Exercise aim = Every record below should be retyped exactly, and no picture should appear in the copy.

Input for this task =
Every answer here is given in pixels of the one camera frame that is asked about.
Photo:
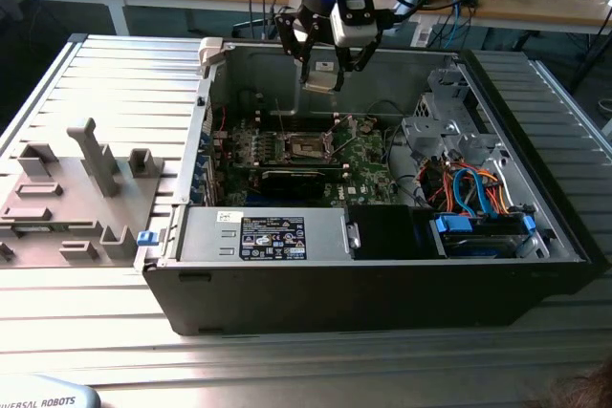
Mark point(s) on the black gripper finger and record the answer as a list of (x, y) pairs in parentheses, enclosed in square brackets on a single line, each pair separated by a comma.
[(305, 73), (339, 76)]

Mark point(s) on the silver CPU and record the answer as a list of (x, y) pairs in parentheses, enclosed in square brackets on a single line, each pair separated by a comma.
[(320, 80)]

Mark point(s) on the CPU socket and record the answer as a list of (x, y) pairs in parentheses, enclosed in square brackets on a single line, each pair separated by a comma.
[(306, 147)]

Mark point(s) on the silver coin battery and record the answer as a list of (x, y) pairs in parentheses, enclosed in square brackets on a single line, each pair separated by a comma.
[(365, 127)]

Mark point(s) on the green motherboard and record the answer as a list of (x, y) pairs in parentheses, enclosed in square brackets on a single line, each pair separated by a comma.
[(363, 164)]

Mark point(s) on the beige case latch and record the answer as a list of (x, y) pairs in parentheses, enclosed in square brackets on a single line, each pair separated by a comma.
[(210, 49)]

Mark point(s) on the grey metal disk bay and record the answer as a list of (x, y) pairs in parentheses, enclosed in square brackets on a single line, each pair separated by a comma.
[(430, 133)]

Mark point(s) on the black graphics card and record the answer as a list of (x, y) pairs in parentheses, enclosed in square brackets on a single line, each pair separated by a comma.
[(291, 183)]

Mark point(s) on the white motherboard sticker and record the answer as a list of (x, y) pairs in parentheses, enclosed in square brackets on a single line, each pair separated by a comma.
[(353, 189)]

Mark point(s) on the hard disk in blue carrier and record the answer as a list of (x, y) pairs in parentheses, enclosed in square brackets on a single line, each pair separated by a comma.
[(452, 225)]

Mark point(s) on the grey power supply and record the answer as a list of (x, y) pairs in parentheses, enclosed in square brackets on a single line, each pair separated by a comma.
[(210, 236)]

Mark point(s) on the black open PC case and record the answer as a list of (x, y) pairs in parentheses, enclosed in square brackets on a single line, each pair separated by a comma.
[(334, 298)]

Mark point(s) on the blue case latch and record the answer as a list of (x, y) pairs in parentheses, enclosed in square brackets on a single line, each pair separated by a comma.
[(147, 239)]

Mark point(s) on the grey parts rack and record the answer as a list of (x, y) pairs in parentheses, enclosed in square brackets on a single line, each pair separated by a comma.
[(119, 217)]

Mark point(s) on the green RAM stick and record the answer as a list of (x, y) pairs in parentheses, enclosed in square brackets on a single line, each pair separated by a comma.
[(31, 228)]

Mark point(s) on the brown-haired person head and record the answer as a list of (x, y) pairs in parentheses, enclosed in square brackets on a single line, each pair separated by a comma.
[(588, 389)]

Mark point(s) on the pale blue teach pendant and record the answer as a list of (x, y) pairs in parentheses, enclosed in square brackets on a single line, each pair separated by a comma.
[(48, 396)]

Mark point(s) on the white case wall sticker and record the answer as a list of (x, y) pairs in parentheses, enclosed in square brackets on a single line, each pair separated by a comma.
[(324, 64)]

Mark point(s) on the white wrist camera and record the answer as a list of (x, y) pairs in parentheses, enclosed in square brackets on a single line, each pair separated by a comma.
[(351, 33)]

Answer to this problem =
Every answer here is given in pixels of the one camera frame that is asked about.
Photo:
Mark point(s) on the black gripper finger and record the answer as a list of (x, y) pairs in parentheses, enclosed in square brackets on a single line, each pair separated by a comma.
[(305, 73), (339, 76)]

Mark point(s) on the silver CPU and record the answer as a list of (x, y) pairs in parentheses, enclosed in square brackets on a single line, each pair separated by a comma.
[(320, 80)]

Mark point(s) on the CPU socket and record the answer as a list of (x, y) pairs in parentheses, enclosed in square brackets on a single line, each pair separated by a comma.
[(306, 147)]

Mark point(s) on the silver coin battery and record the answer as a list of (x, y) pairs in parentheses, enclosed in square brackets on a single line, each pair separated by a comma.
[(365, 127)]

Mark point(s) on the green motherboard and record the answer as a list of (x, y) pairs in parentheses, enclosed in square brackets on a single line, each pair separated by a comma.
[(363, 164)]

Mark point(s) on the beige case latch and record the answer as a list of (x, y) pairs in parentheses, enclosed in square brackets on a single line, each pair separated by a comma.
[(210, 49)]

Mark point(s) on the grey metal disk bay and record the answer as a list of (x, y) pairs in parentheses, enclosed in square brackets on a single line, each pair separated by a comma.
[(430, 133)]

Mark point(s) on the black graphics card and record the answer as a list of (x, y) pairs in parentheses, enclosed in square brackets on a single line, each pair separated by a comma.
[(291, 183)]

Mark point(s) on the white motherboard sticker and record the answer as a list of (x, y) pairs in parentheses, enclosed in square brackets on a single line, each pair separated by a comma.
[(353, 189)]

Mark point(s) on the hard disk in blue carrier and record the answer as a list of (x, y) pairs in parentheses, enclosed in square brackets on a single line, each pair separated by a comma.
[(452, 225)]

Mark point(s) on the grey power supply and record the answer as a list of (x, y) pairs in parentheses, enclosed in square brackets on a single line, each pair separated by a comma.
[(210, 236)]

Mark point(s) on the black open PC case and record the answer as a list of (x, y) pairs in parentheses, enclosed in square brackets on a single line, each pair separated by a comma.
[(334, 298)]

Mark point(s) on the blue case latch and record the answer as a list of (x, y) pairs in parentheses, enclosed in square brackets on a single line, each pair separated by a comma.
[(147, 239)]

Mark point(s) on the grey parts rack and record the answer as a list of (x, y) pairs in parentheses, enclosed in square brackets on a single line, each pair separated by a comma.
[(119, 217)]

Mark point(s) on the green RAM stick and record the answer as a list of (x, y) pairs in parentheses, enclosed in square brackets on a single line, each pair separated by a comma.
[(31, 228)]

Mark point(s) on the brown-haired person head and record the answer as a list of (x, y) pairs in parentheses, enclosed in square brackets on a single line, each pair separated by a comma.
[(588, 389)]

Mark point(s) on the pale blue teach pendant and record the answer as a list of (x, y) pairs in parentheses, enclosed in square brackets on a single line, each pair separated by a comma.
[(48, 396)]

Mark point(s) on the white case wall sticker and record the answer as a list of (x, y) pairs in parentheses, enclosed in square brackets on a single line, each pair separated by a comma.
[(324, 64)]

Mark point(s) on the white wrist camera and record the answer as a list of (x, y) pairs in parentheses, enclosed in square brackets on a single line, each pair separated by a comma.
[(351, 33)]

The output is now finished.